Study: Patterned Coding More Likely at Work in Transmitting Taste Signals

Article

A Florida study suggests that taste qualities such as sweet, bitter, and salty are not encoded by separate neurons, known as labelled lines, but rather, are encoded "by activity in patterns of peripheral sensory neurons."

A Florida study suggests that taste qualities such as sweet, bitter, and salty are not encoded by separate neurons, known as labelled lines, but rather, are encoded “by activity in patterns of peripheral sensory neurons.” The mouse study was conducted by An Wu, of the graduate program in neurosciences at the Miller School of Medicine, University of Miami, and colleagues, and the results were published in Nature Communications on September 16, 2015.

Taste buds detect flavors, and information from the taste buds is transmitted to the brain through sensory afferent neurons. Some scientists believe that taste qualities are encoded by separate neurons, which are sometimes called labelled lines. This study, and some other previous research, suggests that labelled lines do not exist.

In order to investigate how taste is encoded and transmitted, the researchers imaged the geniculate ganglion, which transmits information from the taste buds to the brain, in mice. They first tested the reliability of their process for measuring taste-evoked signals, then tested different taste compounds and recorded responses to each of the five basic tastes (sweet, salty, bitter, sour, and umami).

Next, the researchers tested to see if the ganglion responded differently to increased concentrations of the tastes, and how well individual neurons were tuned to particular tastes. “Labelled line coding would predict that each neuron would respond only to one class of stimulus regardless of concentration,” they noted. Instead, the neurons responded differently to high and low concentrations of the various tastes. Only six, out of 61, responded in the same way to high and low concentrations of the same tastes. The researchers refer to those six as “specialists,” and the rest, which responded to two or more tastes, as “generalists.”

One observation related to the high and low concentrations of taste stimuli was that when presented with a low concentration, the majority of the neurons, 72%, appeared to be specialists.

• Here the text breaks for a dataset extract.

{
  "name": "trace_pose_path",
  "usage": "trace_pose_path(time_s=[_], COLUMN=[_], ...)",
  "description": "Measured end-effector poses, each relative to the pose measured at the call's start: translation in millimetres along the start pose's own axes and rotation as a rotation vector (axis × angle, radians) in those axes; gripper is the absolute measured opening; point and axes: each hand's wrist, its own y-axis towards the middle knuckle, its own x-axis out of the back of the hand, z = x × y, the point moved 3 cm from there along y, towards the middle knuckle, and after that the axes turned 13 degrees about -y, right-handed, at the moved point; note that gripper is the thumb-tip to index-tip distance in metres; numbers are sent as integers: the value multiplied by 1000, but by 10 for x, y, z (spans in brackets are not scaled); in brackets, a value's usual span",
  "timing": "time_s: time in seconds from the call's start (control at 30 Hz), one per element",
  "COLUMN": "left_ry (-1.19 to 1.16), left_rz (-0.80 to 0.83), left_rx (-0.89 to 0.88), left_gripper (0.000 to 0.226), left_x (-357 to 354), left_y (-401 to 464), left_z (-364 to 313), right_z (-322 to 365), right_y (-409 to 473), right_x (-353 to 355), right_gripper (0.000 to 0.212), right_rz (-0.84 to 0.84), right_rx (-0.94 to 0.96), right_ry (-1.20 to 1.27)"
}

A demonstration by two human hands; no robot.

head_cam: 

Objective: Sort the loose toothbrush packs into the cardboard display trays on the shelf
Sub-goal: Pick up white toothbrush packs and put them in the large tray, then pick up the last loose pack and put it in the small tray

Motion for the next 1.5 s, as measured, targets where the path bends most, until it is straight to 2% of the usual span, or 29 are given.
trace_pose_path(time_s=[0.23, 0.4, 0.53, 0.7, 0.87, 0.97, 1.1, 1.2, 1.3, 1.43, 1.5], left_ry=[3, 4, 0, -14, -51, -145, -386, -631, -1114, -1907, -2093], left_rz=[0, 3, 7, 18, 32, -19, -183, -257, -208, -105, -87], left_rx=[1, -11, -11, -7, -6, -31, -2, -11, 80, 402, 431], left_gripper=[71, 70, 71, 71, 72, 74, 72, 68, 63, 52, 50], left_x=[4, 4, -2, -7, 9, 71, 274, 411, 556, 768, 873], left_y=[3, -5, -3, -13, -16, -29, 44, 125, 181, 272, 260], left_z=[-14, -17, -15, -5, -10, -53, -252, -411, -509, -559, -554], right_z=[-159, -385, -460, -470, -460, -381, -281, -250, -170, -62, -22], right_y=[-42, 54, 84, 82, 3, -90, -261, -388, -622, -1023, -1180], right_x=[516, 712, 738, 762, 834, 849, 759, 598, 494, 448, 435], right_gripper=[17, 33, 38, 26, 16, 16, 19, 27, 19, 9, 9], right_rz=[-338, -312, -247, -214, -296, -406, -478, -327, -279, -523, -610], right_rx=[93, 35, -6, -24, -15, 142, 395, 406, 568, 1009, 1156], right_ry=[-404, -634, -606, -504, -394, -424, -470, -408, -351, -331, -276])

However, when the concentration was increased, all but the six specialists converted into generalists. These findings support the theory that pattern coding is more likely than labelled line coding.

Related Videos
Stephanie Nahas, MD, MSEd | Credit: Jefferson Health
John Harsh, PhD: Exploring Once-Nightly Sodium Oxybate Therapy for Narcolepsy
John Harsh, PhD
© 2024 MJH Life Sciences

All rights reserved.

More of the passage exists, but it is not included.